Can you imagine this Real Madrid side without Casemiro? Not many can, because the Brazilian has already accumulated 1,920 minutes total this season. This comes out to 80 minutes per match, and we are roughly halfway through the season. Casemiro was leading the team in minutes played until the Valencia and Athletic Club games, but now he is just 30 minutes behind Sergio Ramos and Karim Benzema at 1,920. Ramos and Benzema have played 1,950 and 1,947 minutes respectively. The accumulation of minutes shows the Importance of those three aforementioned players, and had Casemiro not been suspended for the Athletic Club game, we can assume he would be leading the entire team in minutes played.
The holding midfielder position has been one of the keys to Madrid’s success this season — but in years past as well. Though Casemiro has shown his best form under Zinedine Zidane, he has been a constant on the team sheets throughout every coache’s tenure.
Marcos Llorente looked to be a good rival for the holding midfielder role under Santiago Solari. Many fans even suggested that he might be a better fit for the spot over Casemiro, but this season Casemiro has proved many fans wrong. Casemiro’s passing and press-resistance have both looked smoother this season and the Brazilian is rounding himself out as a better player and becoming the indisputable best holding midfielder in the world when on form.
With the transfers of Marcus Llorente and Mateo Kovacic, along with the loan of Dani Ceballos, the midfield at the Bernabeu looks thin. If the Brazilian were to go down with injury, the middle of the park would be tested with no like-for-like replacement available. Zidane does have the options of Toni Kroos, Luka Modric, and Fede Valverde — but none of them bring the destroyer qualities that proves vital with Casemiro in the eleven. Casemiro was granted his first full rest against Valencia when Zidane did not want to risk his suspension for El Clásico.

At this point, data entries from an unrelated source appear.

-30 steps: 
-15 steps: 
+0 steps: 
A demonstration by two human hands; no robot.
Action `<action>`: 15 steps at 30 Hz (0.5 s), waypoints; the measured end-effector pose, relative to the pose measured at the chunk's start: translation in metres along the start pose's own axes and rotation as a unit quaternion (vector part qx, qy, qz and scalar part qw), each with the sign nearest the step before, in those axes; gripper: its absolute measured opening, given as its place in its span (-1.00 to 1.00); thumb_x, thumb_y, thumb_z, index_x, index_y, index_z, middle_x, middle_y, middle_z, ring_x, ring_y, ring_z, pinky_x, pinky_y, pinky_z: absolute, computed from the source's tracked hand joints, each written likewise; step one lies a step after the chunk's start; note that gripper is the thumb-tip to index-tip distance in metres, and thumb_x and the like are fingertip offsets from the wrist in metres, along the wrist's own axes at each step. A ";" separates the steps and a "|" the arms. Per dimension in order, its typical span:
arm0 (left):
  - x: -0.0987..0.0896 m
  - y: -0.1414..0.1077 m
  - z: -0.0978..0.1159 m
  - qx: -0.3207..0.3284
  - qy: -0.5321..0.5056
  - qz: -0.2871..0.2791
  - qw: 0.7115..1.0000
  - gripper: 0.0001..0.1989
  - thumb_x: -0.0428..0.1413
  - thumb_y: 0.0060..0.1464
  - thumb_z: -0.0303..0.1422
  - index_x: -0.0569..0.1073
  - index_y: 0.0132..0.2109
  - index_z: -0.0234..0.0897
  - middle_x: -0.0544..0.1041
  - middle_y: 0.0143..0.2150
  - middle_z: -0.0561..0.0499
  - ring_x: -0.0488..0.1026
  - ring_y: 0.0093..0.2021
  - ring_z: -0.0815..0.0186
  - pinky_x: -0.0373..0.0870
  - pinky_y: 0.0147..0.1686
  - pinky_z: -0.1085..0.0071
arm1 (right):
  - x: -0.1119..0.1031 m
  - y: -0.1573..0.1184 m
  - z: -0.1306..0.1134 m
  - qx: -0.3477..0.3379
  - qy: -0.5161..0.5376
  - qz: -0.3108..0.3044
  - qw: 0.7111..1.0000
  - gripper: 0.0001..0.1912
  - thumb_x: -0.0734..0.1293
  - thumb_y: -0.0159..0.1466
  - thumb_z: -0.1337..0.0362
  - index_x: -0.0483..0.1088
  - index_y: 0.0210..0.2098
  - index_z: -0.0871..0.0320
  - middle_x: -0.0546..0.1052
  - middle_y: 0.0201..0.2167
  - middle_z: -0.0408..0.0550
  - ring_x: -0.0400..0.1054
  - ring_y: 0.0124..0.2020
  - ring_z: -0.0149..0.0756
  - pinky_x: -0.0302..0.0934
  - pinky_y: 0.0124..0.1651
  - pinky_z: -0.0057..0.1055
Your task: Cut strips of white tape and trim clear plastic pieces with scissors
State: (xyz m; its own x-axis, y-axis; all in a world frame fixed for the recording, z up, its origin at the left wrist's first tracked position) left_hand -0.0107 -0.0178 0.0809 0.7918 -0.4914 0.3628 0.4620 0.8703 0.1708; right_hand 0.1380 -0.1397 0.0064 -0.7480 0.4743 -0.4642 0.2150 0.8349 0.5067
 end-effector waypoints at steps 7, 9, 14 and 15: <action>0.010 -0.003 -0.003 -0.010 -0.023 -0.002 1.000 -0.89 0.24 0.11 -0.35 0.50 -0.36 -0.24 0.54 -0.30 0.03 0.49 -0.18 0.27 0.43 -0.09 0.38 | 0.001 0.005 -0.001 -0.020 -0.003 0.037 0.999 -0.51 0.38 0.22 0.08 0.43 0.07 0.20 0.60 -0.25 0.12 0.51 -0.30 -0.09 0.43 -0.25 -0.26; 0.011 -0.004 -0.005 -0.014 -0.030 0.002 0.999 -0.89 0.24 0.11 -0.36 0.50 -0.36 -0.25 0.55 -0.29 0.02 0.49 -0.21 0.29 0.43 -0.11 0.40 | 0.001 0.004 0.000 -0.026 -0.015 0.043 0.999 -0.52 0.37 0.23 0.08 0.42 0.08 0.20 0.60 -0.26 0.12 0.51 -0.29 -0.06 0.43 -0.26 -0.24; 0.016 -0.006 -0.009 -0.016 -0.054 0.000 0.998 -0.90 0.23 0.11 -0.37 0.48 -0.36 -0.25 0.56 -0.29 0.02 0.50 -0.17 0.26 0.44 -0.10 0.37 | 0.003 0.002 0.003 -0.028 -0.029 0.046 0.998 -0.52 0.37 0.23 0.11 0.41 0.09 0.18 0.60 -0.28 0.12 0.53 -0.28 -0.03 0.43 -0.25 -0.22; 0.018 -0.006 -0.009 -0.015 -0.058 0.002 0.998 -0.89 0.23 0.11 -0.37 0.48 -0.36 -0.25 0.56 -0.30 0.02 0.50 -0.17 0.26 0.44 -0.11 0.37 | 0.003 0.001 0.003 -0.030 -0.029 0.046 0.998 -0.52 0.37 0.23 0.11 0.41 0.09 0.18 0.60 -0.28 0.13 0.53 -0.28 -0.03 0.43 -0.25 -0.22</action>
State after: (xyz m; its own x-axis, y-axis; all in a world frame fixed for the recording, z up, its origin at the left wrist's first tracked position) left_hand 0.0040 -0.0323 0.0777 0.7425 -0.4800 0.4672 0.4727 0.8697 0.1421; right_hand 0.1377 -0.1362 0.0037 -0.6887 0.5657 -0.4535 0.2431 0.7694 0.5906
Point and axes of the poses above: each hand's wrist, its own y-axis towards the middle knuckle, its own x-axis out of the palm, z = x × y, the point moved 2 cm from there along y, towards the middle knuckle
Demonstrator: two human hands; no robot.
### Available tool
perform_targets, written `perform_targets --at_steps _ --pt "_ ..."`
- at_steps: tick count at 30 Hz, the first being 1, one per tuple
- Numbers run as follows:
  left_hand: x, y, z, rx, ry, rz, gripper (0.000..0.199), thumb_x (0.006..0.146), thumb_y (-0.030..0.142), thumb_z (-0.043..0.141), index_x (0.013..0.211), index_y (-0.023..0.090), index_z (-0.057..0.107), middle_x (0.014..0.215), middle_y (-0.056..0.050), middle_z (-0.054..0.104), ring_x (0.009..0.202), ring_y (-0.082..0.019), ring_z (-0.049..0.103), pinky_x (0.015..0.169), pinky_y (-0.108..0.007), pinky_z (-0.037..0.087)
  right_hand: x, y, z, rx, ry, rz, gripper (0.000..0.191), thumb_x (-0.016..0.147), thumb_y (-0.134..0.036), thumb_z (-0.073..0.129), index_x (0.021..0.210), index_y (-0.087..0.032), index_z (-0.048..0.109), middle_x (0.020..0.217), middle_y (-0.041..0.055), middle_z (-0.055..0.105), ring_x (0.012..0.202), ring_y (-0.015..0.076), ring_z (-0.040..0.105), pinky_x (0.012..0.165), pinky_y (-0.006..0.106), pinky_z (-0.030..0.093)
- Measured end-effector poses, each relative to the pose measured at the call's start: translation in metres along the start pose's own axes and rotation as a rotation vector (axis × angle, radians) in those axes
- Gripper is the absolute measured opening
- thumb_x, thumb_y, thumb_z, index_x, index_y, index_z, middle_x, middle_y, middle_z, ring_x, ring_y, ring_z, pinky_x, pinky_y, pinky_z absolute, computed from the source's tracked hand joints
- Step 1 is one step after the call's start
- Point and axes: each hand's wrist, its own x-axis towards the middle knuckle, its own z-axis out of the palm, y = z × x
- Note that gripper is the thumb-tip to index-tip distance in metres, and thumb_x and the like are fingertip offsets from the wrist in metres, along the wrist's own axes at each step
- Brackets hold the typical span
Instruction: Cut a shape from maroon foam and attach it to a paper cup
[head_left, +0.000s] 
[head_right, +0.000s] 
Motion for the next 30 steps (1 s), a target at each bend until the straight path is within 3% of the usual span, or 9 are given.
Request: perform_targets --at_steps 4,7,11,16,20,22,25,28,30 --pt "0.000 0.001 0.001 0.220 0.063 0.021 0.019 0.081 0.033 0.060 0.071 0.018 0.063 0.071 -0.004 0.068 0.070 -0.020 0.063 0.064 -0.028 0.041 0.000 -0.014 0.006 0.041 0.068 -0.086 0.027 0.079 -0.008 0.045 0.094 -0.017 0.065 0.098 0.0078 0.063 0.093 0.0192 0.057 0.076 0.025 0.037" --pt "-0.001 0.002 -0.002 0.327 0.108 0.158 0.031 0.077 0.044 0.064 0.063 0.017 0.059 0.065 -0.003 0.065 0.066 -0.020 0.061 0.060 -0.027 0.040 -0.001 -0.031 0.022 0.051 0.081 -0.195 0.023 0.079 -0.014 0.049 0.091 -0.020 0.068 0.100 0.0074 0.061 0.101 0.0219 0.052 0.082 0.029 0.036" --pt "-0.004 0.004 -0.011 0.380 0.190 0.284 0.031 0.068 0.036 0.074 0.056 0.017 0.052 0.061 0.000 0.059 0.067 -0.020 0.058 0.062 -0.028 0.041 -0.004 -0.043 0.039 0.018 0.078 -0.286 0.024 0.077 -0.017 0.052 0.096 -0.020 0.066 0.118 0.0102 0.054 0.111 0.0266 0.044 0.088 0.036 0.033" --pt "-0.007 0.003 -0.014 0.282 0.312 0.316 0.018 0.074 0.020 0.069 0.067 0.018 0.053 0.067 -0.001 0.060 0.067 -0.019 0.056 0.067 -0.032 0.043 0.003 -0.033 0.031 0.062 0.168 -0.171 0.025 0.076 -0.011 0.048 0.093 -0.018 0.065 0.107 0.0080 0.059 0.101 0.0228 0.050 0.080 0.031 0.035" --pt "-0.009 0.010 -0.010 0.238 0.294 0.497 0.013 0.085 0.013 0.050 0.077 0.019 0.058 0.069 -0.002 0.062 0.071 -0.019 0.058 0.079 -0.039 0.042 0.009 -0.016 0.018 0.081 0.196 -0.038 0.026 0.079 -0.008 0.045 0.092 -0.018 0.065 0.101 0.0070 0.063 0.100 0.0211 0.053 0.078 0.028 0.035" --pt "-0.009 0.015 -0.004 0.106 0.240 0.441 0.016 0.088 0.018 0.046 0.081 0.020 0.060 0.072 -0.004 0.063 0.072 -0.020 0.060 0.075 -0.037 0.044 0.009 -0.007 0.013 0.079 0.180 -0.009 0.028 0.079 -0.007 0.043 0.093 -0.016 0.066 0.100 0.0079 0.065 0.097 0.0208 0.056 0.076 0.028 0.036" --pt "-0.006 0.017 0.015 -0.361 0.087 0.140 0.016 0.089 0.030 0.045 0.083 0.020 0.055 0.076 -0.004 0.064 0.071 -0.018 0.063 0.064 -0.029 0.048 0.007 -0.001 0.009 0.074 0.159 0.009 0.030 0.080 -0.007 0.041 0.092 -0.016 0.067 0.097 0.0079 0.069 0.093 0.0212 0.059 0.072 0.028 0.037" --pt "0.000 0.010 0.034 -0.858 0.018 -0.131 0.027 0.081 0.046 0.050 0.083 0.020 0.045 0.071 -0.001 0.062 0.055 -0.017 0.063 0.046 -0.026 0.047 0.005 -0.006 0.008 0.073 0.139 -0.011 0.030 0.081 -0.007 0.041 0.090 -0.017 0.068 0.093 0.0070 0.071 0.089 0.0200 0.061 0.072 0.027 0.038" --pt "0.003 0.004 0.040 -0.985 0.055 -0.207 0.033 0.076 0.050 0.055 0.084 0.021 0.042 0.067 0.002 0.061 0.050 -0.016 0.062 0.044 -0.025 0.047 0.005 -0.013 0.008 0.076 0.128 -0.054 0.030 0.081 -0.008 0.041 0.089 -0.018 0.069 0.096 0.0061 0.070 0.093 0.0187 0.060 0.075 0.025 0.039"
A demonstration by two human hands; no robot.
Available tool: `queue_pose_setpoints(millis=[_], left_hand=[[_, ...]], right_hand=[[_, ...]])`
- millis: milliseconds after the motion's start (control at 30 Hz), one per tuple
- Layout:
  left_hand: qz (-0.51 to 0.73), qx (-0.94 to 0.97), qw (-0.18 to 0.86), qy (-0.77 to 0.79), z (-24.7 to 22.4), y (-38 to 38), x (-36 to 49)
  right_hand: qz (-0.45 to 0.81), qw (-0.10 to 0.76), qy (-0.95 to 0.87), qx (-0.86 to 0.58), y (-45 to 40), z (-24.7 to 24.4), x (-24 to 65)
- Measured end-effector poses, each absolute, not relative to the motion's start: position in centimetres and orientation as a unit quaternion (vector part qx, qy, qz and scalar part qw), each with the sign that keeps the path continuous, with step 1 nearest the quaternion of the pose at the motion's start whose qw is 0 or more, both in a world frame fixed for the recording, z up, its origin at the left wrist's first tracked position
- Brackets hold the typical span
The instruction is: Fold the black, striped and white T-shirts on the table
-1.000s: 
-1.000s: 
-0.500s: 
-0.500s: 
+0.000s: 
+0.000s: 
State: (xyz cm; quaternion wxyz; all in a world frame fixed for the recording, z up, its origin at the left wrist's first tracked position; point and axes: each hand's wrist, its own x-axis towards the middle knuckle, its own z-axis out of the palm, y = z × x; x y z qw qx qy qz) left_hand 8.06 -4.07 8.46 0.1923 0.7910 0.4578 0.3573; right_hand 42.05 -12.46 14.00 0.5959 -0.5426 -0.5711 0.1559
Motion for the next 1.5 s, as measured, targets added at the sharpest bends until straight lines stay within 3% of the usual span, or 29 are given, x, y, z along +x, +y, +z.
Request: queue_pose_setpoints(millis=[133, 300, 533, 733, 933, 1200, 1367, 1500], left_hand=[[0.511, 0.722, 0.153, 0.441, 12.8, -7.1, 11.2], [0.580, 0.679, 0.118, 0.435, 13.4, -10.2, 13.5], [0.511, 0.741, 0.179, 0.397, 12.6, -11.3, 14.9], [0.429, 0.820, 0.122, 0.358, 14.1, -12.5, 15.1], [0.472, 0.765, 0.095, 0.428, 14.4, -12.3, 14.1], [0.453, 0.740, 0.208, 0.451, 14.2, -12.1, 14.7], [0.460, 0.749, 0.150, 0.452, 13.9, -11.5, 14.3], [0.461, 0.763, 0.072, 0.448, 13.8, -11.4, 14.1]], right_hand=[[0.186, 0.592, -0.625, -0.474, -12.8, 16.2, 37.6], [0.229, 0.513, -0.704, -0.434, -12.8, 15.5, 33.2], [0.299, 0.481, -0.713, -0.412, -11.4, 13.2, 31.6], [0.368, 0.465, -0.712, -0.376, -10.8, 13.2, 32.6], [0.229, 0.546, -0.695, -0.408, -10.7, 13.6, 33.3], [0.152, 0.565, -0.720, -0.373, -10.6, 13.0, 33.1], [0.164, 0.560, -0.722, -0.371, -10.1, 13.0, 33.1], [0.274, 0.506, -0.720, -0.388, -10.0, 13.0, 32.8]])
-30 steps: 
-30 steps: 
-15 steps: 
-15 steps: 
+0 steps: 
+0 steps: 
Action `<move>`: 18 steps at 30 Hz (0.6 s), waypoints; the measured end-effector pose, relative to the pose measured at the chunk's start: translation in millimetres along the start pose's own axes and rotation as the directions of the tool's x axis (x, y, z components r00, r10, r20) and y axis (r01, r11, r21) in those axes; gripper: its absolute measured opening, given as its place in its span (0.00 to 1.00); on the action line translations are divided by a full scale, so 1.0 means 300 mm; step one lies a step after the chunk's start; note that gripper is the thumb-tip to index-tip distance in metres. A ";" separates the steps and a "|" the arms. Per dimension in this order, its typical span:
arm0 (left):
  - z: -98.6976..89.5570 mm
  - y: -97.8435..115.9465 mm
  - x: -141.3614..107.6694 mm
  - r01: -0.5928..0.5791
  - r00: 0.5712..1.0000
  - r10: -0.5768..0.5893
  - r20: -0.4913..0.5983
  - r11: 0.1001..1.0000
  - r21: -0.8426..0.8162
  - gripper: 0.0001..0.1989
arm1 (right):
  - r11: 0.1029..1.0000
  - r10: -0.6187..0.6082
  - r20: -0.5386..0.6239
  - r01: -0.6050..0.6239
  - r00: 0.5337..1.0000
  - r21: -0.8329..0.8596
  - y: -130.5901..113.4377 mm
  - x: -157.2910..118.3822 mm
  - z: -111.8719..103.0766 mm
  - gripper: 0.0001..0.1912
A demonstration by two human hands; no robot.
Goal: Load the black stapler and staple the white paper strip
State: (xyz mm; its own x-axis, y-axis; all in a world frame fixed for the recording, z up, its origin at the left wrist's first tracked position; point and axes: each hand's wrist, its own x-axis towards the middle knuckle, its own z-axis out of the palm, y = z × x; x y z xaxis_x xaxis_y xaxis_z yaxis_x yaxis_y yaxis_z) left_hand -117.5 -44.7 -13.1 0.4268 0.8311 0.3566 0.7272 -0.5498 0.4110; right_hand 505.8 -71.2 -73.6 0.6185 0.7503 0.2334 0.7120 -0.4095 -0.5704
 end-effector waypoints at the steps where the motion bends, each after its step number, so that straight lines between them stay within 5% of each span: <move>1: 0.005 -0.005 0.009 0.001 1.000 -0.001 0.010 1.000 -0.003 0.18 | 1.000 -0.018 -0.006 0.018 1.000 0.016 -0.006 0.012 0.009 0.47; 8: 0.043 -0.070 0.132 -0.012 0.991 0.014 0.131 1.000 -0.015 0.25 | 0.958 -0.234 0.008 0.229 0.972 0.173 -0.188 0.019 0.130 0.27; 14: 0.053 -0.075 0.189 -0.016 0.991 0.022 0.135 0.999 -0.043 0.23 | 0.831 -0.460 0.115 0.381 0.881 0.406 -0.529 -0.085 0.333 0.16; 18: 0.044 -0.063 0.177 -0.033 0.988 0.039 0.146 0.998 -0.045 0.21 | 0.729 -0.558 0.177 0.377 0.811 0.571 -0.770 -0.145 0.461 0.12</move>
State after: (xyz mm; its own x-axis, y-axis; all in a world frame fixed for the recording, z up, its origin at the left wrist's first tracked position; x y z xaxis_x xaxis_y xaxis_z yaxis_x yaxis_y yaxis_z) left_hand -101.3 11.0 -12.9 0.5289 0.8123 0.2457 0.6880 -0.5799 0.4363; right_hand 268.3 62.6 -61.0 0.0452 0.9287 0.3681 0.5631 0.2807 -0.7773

It seems Zidane has found his solution to resting Casemiro, and that is to keep the three-man midfield and shift Fede Valverde into his holding role. Against tougher opposition, I’m not sure this would work. In the past Zidane would roll out a double pivot with Kovacic and another midfieder, but Kovacic is no longer with the team. A favourable option would be to have Fede and Kroos in a double pivot if Casemiro were to go down with an injury or suspension. This is also reliant on only Casemiro getting injured. If two of the four midfielders were injured, Zidane would need to invent a makeshift midfield of more attacking players to accommodate the injuries.
To avoid these major headaches Zidane must find a solution to resting Casemiro more often then two matches out of the twenty-four played. If he was to go down with injury it most likely would be a direct result of the minutes he has amassed. This could prove to be detrimental to the squad. I am confident Zidane would find a way to make it work, but why take the chance? With Madrid’s qualification for the Round-of-16 in the Champions League, Casemiro’s presence will be essential. Personally, I think Valverde is a class player, but even he admitted he feels most comfortable playing as an 8 and not a 6. If Casemiro was to pick up an injury before the Manchester City draw in the Champions League, would we feel comfortable to advance from that tie without Casemiro? On top of the Champions League run Madrid are fighting on all fronts and Casemiro will be needed for big games in the league as well.
La Liga has proven to have parity to start the season. The distance between 4th and 10th is only 7 points. Every team is fighting for a European spot, and that means Madrid will not have any easy conquests in the league. For now, Madrid are in a good position to succeed this season domestically and internationally, which is impressive with the amount of injuries this squad has had this season — but they haven’t yet missed the three most important players in the squad in Benzema, Ramos and Casemiro.
Casemiro needs his rest. This isn’t the same situation as Karim Benzema who’s been exiled from the French National Team. On top of Casemiro playing most of the available minutes for the Real he continues this trend with the Brazilian National Team too. Tite, Brazil’s national team coach, could give him a rest with his back up being Fabinho, who has arguably been the second-best holding midfielder in the world this season behind Casemiro. Tite doesn’t opt for resting Casemiro because of his reliance on the Madrid midfielder.
Unlike some of his squad members, Casemiro must travel across continents as well. Traveling takes a massive toll on the body. Anybody who travels understands that it can be exhausting and in addition to the exhaustion, your body needs to adjust to the changing of time zones. Casemiro must deal with all of this while amassing immense minutes played for both club and country.
To put this simply, Casemiro needs a rest or he will be injured. It’s just a matter of time. This isn’t a pessimistic take; it is impossible for the human body to exhaust this much energy and stay healthy. Rest is key to staying healthy. Casemiro is one of the first names on the team sheet every game along with Benzema and Ramos. Though these three players could all use rest, Casemiro could use it the most because of the lack of midfield depth. If Casemiro goes down with a serious injury it makes it that much harder for Madrid to compete for titles. Zidane must find the correct solution to rest Casemiro.